モデルを学習した後、真のスコアと学習したスコアを比較するためのプロットを表示する。

import numpy as np
import torch
import torch.functional as F
import torch.nn as nn
import torch.optim as optim
from matplotlib import pyplot as plt

from generate_dist import GaussianMixture, display_pdf, display_score

class MLP(torch.nn.Module):
def __init__(self, input_size, output_size):
super(MLP, self).__init__()

self.model = nn.Sequential(
torch.nn.Linear(input_size, 64),
torch.nn.ReLU(),
torch.nn.Linear(64, 64),
torch.nn.ReLU(),
torch.nn.Linear(64, 64),
torch.nn.ReLU(),
torch.nn.Linear(64, output_size),
# torch.nn.Linear(input_size, output_size),
)

def forward(self, x):
x = self.model(x)
return x

def train(model: torch.nn.Module, noises: np.array, dist: GaussianMixture):
x_log = []
noised_x_log = []
loss_log = []
criterion = nn.MSELoss()

num_epoch = 10000
for epoch in range(num_epoch):

data_x = dist.sample(size=2000)
sigma = np.random.choice(noises)
noised_x = np.random.normal(data_x, sigma, size=data_x.shape)

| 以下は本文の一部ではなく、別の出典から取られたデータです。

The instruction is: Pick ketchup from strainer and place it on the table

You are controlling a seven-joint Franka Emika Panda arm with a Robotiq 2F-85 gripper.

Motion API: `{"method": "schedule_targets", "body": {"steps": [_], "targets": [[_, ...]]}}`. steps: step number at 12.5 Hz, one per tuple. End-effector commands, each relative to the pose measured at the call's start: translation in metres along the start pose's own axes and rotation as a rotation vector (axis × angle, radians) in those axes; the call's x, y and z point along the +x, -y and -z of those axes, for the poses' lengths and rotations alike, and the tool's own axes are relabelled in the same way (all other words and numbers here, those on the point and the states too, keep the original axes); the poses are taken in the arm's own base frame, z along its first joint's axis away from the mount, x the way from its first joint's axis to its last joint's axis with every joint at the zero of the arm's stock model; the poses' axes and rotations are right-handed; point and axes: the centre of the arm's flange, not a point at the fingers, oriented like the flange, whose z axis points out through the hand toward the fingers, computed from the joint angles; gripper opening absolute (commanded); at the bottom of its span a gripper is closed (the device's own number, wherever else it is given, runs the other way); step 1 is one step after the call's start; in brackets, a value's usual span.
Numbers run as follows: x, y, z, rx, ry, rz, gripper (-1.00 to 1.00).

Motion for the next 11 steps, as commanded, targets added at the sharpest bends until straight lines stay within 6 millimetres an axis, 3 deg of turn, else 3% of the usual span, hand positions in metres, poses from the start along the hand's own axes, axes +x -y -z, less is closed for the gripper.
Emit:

y_tensor = torch.from_numpy((data_x - noised_x)/sigma/sigma).float()
x_tensor = torch.from_numpy(np.insert(noised_x, data_x.shape[1], sigma, axis=1)).float()
pred = model(x_tensor)

loss = criterion(pred, y_tensor)*sigma*sigma
loss.backward()
optimizer.step()

loss_log.append((epoch+1, loss.item()))
x_log.append(data_x)
noised_x_log.append(noised_x)

if (epoch+1) % 100 == 0:
print(f'Epoch[{epoch+1}/{num_epoch}], Loss: {loss.item():.4f}')

return model, loss_log, x_log, noised_x_log

def model_score(x_1_grid, x_2_grid, model: MLP, noise):
x_point_arr = np.stack([x_1_grid.flatten(), x_2_grid.flatten()], axis=1)
x_tensor = torch.from_numpy(np.insert(x_point_arr, x_point_arr.shape[1], noise, axis=1)).float()
v = model(x_tensor).detach().numpy()
return v.reshape((x_1_grid.shape[0], x_1_grid.shape[1], 2))

def display_model_score(x_1_line: np.array, x_2_line: np.array, model, noise):
x_1_grid, x_2_grid = np.meshgrid(x_1_line, x_2_line)
score = model_score(x_1_grid, x_2_grid, model, noise)*0.0001

plt.quiver(x_1_grid, x_2_grid, score[:,:,0], score[:,:,1], color='blue',angles='xy')

def compare_model_score(model, noises):
for noise in noises:
x_1_line = np.linspace(-5, 10, 100)
x_2_line = np.linspace(-5, 10, 100)
display_pdf(GaussianMixture(noise=noise), x_1_line, x_2_line)

x_1_line = np.linspace(-5, 10, 20)
x_2_line = np.linspace(-5, 10, 20)
display_score(GaussianMixture(noise=noise), x_1_line, x_2_line)
display_model_score(x_1_line, x_2_line, model, noise)

plt.title('noise: ' + str(noise))
plt.show()

if __name__ == "__main__":
model = MLP(3, 2)
noises = np.array([1/4, 1/2, 1, 2, 4, 8])
model, loss_log, x_log, noised_x_log = train(model, noises, GaussianMixture())

compare_model_score(model, noises)


## 結果

おおむねうまくいっているように見えるが、尤度が低い場所でずれが生じている。